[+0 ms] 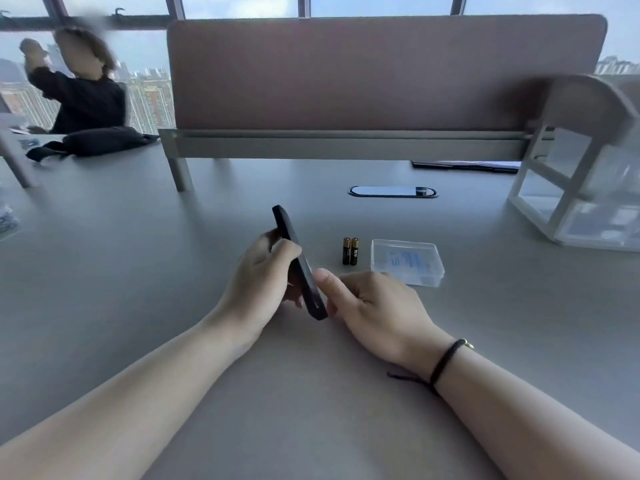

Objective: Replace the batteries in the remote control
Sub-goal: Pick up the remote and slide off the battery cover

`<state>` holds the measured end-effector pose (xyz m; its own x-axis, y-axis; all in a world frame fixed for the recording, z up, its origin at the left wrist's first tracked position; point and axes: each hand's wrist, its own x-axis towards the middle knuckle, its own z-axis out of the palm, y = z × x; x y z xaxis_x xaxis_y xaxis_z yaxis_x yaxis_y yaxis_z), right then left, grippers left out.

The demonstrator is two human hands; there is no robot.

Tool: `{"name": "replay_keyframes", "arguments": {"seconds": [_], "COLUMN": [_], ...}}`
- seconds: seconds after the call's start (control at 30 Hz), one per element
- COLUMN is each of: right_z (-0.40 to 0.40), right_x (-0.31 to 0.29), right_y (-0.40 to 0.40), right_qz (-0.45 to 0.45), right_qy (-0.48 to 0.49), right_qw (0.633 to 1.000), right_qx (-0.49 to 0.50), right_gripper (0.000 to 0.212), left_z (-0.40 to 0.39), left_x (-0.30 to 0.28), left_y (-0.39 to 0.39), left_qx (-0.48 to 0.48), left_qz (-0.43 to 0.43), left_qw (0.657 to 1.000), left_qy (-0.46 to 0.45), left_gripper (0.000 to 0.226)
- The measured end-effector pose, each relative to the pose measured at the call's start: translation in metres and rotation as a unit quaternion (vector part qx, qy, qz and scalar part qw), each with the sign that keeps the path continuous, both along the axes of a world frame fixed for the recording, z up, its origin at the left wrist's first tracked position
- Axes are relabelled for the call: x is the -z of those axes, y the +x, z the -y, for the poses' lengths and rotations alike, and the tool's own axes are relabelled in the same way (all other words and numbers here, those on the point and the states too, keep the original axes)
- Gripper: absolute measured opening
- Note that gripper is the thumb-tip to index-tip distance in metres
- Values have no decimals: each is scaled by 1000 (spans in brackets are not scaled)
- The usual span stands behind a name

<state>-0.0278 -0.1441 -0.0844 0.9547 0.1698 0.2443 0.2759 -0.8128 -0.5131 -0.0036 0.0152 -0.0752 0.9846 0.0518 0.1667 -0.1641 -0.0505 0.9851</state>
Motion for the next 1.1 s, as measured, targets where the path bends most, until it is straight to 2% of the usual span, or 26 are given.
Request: {"name": "replay_keyframes", "arguments": {"seconds": [0.1,0.17,0.23,0.33,0.47,0.7,0.87,0.97,1.1], "right_z": [-1,-3,-5,-11,-19,-24,-19,-19,-21], "right_x": [-4,-6,-9,-11,-11,-10,-11,-15,-21], "right_y": [-3,-6,-9,-15,-22,-28,-25,-26,-29], "right_qz": [-46,-77,-104,-116,-105,-126,-111,-113,-116], "right_qy": [53,123,182,200,200,242,263,291,312], "right_qw": [997,988,975,967,965,950,949,942,934], "right_qx": [-20,-49,-70,-105,-136,-154,-132,-119,-129], "right_gripper": [80,81,82,77,69,56,50,51,53], "left_z": [1,3,7,9,6,9,11,13,14], "left_x": [-1,-4,-7,-8,-10,-10,-10,-6,-2], "left_y": [-8,-15,-21,-27,-28,-32,-36,-35,-34], "left_qx": [-30,-25,-6,47,72,118,203,204,166], "left_qz": [33,49,32,-4,-4,-1,-66,-72,-60], "left_qw": [999,998,995,981,972,966,960,965,972], "left_qy": [-21,-42,-93,-187,-225,-229,-180,-148,-157], "left_gripper": [25,23,21,30,36,43,50,60,53]}}
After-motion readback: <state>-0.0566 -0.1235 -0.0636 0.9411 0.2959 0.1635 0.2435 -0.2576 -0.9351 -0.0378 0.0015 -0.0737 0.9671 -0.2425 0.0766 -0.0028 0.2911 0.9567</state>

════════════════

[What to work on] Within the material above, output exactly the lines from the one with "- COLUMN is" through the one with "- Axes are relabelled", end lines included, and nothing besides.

[Written response]
- COLUMN is each of: right_z (-0.40 to 0.40), right_x (-0.31 to 0.29), right_y (-0.40 to 0.40), right_qz (-0.45 to 0.45), right_qy (-0.48 to 0.49), right_qw (0.633 to 1.000), right_qx (-0.49 to 0.50), right_gripper (0.000 to 0.212), left_z (-0.40 to 0.39), left_x (-0.30 to 0.28), left_y (-0.39 to 0.39), left_qx (-0.48 to 0.48), left_qz (-0.43 to 0.43), left_qw (0.657 to 1.000), left_qy (-0.46 to 0.45), left_gripper (0.000 to 0.226)
- The measured end-effector pose, each relative to the pose measured at the call's start: translation in metres and rotation as a unit quaternion (vector part qx, qy, qz and scalar part qw), each with the sign that keeps the path continuous, both along the axes of a world frame fixed for the recording, z up, its origin at the left wrist's first tracked position
- Axes are relabelled for the call: x is the -z of those axes, y the +x, z the -y, for the poses' lengths and rotations alike, and the tool's own axes are relabelled in the same way (all other words and numbers here, those on the point and the states too, keep the original axes)

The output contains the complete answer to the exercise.